Berlin, 22.02.2008. Immer wieder erreichen uns Meldungen über Tiere, die in nicht abgedichtete Kellerschächte gefallen sind. Viele gehen dann elendig zugrunde. Igel, Mäuse, Vögel, Eidechsen und anderes Kleingetier sind hier besonders gefährdet. Wenn die Tiere nicht entdeckt werden, verhungern oder verdursten sie. „Diese Unfälle lassen sich leicht vermeiden, denn es macht nicht viele Umstände, die Schächte abzudecken“, so Ingeborg Polaschek von der aktion tier-Fachberatungsstelle für Wild- und kleine Haustiere.

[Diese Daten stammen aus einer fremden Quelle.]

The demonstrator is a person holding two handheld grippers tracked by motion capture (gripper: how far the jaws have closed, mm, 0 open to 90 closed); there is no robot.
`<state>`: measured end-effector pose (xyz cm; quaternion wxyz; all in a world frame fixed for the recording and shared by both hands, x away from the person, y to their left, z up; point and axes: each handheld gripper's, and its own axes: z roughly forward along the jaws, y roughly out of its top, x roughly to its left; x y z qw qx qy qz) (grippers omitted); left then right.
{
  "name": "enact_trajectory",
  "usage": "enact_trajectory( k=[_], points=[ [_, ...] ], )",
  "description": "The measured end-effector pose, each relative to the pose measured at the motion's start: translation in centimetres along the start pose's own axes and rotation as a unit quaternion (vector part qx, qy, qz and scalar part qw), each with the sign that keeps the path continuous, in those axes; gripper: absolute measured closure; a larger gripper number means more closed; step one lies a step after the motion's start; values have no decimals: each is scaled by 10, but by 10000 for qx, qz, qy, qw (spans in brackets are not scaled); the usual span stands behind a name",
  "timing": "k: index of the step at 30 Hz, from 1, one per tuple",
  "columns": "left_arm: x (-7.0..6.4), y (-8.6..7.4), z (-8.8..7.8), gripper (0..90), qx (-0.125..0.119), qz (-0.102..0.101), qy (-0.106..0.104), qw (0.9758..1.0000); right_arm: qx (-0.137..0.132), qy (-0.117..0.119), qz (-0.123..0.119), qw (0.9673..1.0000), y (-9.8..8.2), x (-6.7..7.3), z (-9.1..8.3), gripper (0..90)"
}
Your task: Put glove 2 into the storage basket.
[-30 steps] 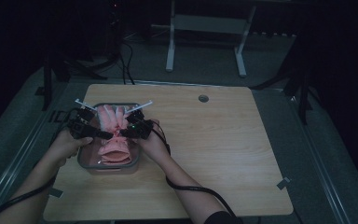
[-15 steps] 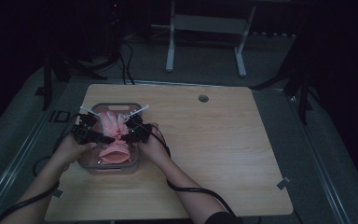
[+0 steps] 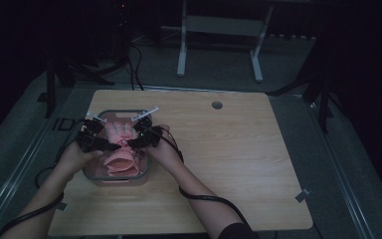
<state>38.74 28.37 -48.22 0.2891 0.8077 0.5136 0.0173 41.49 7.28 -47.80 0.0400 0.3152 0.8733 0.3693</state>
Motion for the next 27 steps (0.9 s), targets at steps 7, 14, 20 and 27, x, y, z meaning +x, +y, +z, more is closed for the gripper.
enact_trajectory(
  k=[7,14,20,27],
  points=[
    [-7,5,0,352,-219,2,145,9997,-243,417,37,9988,4,-8,-15,183],
    [-6,2,-13,134,-907,-47,119,9958,-448,648,104,9968,-3,-18,-28,166],
    [-23,-1,-35,0,-1489,93,82,9888,-544,727,62,9958,-5,-21,-41,166],
    [-57,2,-44,0,-1728,509,-63,9836,-615,744,8,9953,-10,-24,-53,167]
  ],
)
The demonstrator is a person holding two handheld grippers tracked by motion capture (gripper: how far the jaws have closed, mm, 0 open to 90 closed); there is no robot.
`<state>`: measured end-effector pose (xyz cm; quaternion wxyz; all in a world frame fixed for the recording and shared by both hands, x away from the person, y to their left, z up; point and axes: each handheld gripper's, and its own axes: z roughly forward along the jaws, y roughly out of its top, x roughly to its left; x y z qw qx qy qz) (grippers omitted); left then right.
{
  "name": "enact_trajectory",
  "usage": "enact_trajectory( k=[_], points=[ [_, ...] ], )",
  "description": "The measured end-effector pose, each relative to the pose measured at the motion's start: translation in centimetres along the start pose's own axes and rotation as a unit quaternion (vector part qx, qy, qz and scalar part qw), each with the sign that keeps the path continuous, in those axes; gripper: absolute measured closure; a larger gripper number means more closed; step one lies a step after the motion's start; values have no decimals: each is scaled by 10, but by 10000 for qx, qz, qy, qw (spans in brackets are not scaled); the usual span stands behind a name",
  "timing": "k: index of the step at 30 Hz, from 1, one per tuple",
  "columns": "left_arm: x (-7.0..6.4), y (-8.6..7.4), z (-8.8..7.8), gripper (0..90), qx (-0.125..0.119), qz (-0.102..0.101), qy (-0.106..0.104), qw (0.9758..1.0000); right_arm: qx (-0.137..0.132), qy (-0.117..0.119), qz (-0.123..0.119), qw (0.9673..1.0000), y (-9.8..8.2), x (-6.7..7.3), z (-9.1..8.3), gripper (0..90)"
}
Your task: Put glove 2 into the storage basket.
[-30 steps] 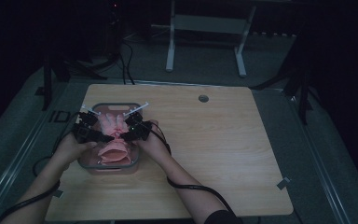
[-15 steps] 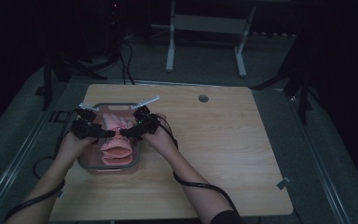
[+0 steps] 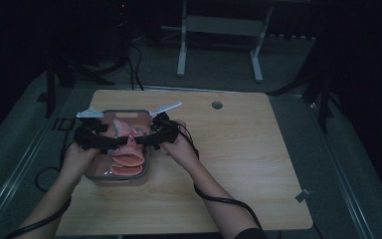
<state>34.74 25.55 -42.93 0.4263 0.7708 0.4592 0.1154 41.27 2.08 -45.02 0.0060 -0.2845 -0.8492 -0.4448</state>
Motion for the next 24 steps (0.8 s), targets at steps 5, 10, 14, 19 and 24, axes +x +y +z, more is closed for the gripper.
enact_trajectory(
  k=[5,10,14,19,24],
  points=[
    [-21,8,-2,0,-102,172,-358,9992,-26,22,-50,10000,-5,-2,-11,165],
    [-52,11,5,0,20,612,-531,9967,-8,-37,-121,9999,-13,-6,-24,166],
    [-76,13,10,0,-15,893,-655,9938,6,-97,-166,9998,-26,-8,-37,166],
    [-101,13,18,0,-15,1148,-848,9898,-44,-146,-140,9998,-40,-12,-53,166],
    [-127,11,26,0,27,1428,-1052,9841,-101,-131,-84,9998,-53,-18,-69,166]
  ],
)
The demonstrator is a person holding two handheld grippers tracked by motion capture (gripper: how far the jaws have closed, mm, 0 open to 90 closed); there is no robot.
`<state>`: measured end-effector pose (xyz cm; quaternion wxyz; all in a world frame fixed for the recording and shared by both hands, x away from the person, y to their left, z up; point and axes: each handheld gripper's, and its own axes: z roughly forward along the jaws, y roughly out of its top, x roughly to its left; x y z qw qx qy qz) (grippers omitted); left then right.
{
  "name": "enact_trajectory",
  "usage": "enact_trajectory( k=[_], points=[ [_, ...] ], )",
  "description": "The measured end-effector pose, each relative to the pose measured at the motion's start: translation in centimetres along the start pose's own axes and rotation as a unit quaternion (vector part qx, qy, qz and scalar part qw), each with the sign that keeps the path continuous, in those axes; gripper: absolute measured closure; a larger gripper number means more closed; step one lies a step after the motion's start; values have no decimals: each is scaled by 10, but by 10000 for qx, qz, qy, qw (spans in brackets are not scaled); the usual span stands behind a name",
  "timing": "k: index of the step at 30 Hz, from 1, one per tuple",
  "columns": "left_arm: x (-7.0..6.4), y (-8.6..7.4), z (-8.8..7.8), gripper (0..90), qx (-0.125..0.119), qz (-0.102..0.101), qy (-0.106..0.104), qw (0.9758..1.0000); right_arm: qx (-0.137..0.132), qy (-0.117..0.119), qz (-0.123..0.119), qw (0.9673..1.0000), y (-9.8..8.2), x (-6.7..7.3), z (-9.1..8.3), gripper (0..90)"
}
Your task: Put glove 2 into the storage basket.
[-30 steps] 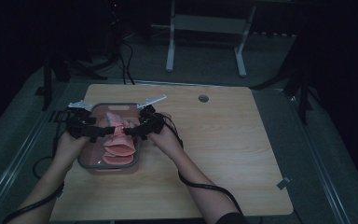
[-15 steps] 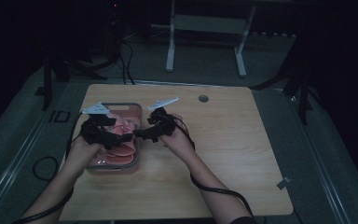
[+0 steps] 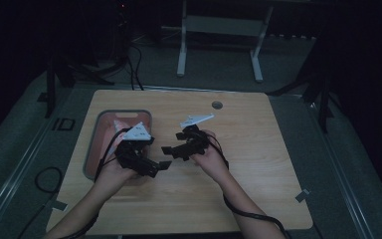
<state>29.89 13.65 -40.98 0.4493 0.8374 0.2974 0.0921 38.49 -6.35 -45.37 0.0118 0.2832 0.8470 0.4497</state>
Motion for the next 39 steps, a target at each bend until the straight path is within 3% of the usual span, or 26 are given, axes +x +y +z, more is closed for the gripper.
enact_trajectory(
  k=[3,9,14,15,20,26,37,39],
  points=[
    [-12,2,8,0,64,200,21,9998,-29,-55,-93,9999,-9,-3,-9,166],
    [-28,0,27,0,95,310,-202,9993,44,-226,-90,9997,-29,-12,-21,166],
    [-35,-1,37,0,145,395,-282,9987,84,-245,-123,9996,-44,-16,-24,166],
    [-43,-2,46,0,202,572,-286,9977,112,-219,-100,9996,-52,-18,-25,166],
    [-52,-6,59,0,270,731,-334,9964,125,-193,-105,9997,-65,-20,-26,165],
    [-61,-16,76,0,485,844,-419,9944,197,-207,-69,9996,-85,-25,-29,165],
    [-69,-32,95,0,494,848,-575,9935,245,-222,0,9995,-106,-32,-36,164],
    [-71,-35,100,0,588,883,-612,9925,279,-223,-16,9994,-112,-33,-37,164]
  ],
)
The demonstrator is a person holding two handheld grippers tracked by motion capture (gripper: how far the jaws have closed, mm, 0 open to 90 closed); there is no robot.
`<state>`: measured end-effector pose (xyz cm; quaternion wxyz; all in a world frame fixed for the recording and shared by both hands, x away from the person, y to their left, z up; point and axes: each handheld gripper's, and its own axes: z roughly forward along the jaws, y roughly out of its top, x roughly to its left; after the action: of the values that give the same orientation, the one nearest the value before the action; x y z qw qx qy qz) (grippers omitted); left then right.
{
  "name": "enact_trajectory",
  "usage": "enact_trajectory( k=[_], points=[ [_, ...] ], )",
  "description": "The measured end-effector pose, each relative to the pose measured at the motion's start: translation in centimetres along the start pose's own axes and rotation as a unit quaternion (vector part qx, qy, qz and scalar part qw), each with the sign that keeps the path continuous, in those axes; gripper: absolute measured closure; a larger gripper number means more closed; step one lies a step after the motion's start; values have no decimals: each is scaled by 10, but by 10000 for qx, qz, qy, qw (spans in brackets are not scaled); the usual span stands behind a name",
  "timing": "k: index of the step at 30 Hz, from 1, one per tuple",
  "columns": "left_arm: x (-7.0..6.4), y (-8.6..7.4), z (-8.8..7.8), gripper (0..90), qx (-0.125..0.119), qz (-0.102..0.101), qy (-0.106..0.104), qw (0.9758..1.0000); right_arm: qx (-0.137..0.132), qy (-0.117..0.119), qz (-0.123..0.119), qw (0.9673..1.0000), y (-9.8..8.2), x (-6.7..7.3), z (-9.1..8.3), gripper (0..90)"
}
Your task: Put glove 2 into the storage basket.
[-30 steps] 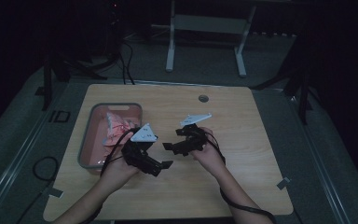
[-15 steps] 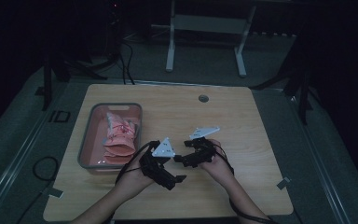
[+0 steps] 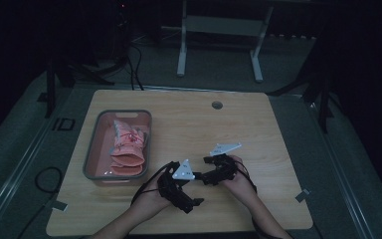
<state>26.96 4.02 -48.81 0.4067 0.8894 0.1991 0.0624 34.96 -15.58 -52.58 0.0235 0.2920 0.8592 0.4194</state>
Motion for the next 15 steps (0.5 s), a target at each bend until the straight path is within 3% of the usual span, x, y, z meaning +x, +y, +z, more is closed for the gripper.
enact_trajectory(
  k=[7,15],
  points=[
    [-3,-10,17,0,96,110,20,9999,-77,33,18,10000,-13,-4,-2,164],
    [-3,-22,31,0,225,156,-53,9996,-63,-138,10,9999,-29,-9,-6,148]
  ],
)
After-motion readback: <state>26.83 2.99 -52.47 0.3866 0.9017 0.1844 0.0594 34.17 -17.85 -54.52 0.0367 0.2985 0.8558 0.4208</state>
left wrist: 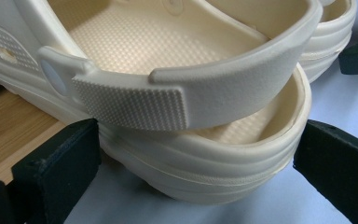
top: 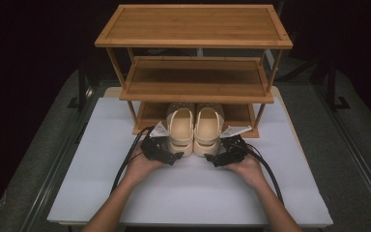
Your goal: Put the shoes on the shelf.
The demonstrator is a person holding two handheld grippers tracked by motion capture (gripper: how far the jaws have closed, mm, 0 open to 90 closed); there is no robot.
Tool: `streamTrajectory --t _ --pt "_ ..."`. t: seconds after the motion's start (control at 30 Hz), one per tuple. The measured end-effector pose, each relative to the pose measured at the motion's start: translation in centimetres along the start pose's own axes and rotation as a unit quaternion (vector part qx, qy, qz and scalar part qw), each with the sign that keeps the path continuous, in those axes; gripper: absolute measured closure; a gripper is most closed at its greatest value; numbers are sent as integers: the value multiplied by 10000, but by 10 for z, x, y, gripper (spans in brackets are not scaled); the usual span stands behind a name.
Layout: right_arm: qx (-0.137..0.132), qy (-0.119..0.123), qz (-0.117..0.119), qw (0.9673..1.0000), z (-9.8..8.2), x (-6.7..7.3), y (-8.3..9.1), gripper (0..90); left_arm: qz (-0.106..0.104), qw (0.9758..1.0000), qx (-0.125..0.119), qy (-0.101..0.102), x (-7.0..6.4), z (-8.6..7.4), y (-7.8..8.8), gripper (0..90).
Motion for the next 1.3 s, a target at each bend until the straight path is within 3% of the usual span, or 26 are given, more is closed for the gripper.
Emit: streamTrajectory --t 0.17,0.27,0.33,0.7,0.9,1.03,1.1,1.2,1.3 --pt "19 -68 16 10000 4 -2 -1 64 -78 9999 103 36 6 5 -2 7" --pt "33 -139 -6 9999 8 -6 -4 63 -93 9996 264 -68 12 6 -6 8" --pt "28 -236 -11 9997 12 -9 -6 61 -87 9997 244 -19 15 8 -9 8" --pt "-34 -299 -158 9994 30 -22 -20 61 -68 9998 185 70 43 16 -21 12" --pt "-108 -308 -240 9992 42 -28 -29 61 25 9997 90 231 56 21 -28 12" --pt "-83 -342 -307 9989 49 -33 -34 61 208 9995 99 203 64 24 -34 12" --pt "-49 -204 -454 9987 50 -39 -37 63 242 9996 86 155 66 25 -38 17" --pt "-78 -315 -471 9984 52 -44 -40 63 381 9991 -7 177 70 28 -44 23" --pt "-90 -217 -499 9985 56 -49 -41 63 420 9990 52 149 71 31 -50 24"
Point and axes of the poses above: each handheld gripper's, and its own axes: y roughly backward along the jaws, z roughly out of its top, x roughly to its left, the point moved 7 cm from there along -y, roughly forward along the jaws, and after that the axes turned 12 degrees about -y, right-handed, at the moved point
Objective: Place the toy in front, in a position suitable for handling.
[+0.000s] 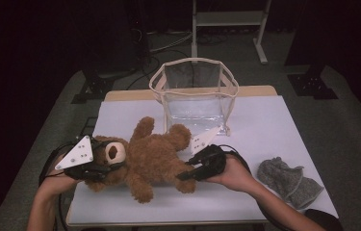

Aber Vorsicht: Oft sind die Maschen eines Schutzgitters nicht engmaschig genug, so dass kleine Tiere auch noch hier durch fallen können. In jedem gut sortierten Baumarkt erhält man sogenannte „Ungeziefer-Schutzgitter“, die aus einem langlebigen Gewebe gefertigt und leicht anzubringen sind. Auch Fliegendraht lässt sich hierfür prima verwenden. Gruben, Schächte und Gräben, die in der Zeit von Baumaßnahmen ausgehoben wurden, sollten mit innen schräg hinein gelegten Brettern ausgerüstet werden. So können Tiere mit dieser Ausstiegshilfe selbstständig wieder ins Freie gelangen. Dasselbe gilt auch für außen liegende Kellertreppen.
Wenn Sie, liebe Tierfreunde, diese kleinen Hinweise beachten, können in harmonischem Miteinander von Mensch und Tier viele Tierleben gerettet werden.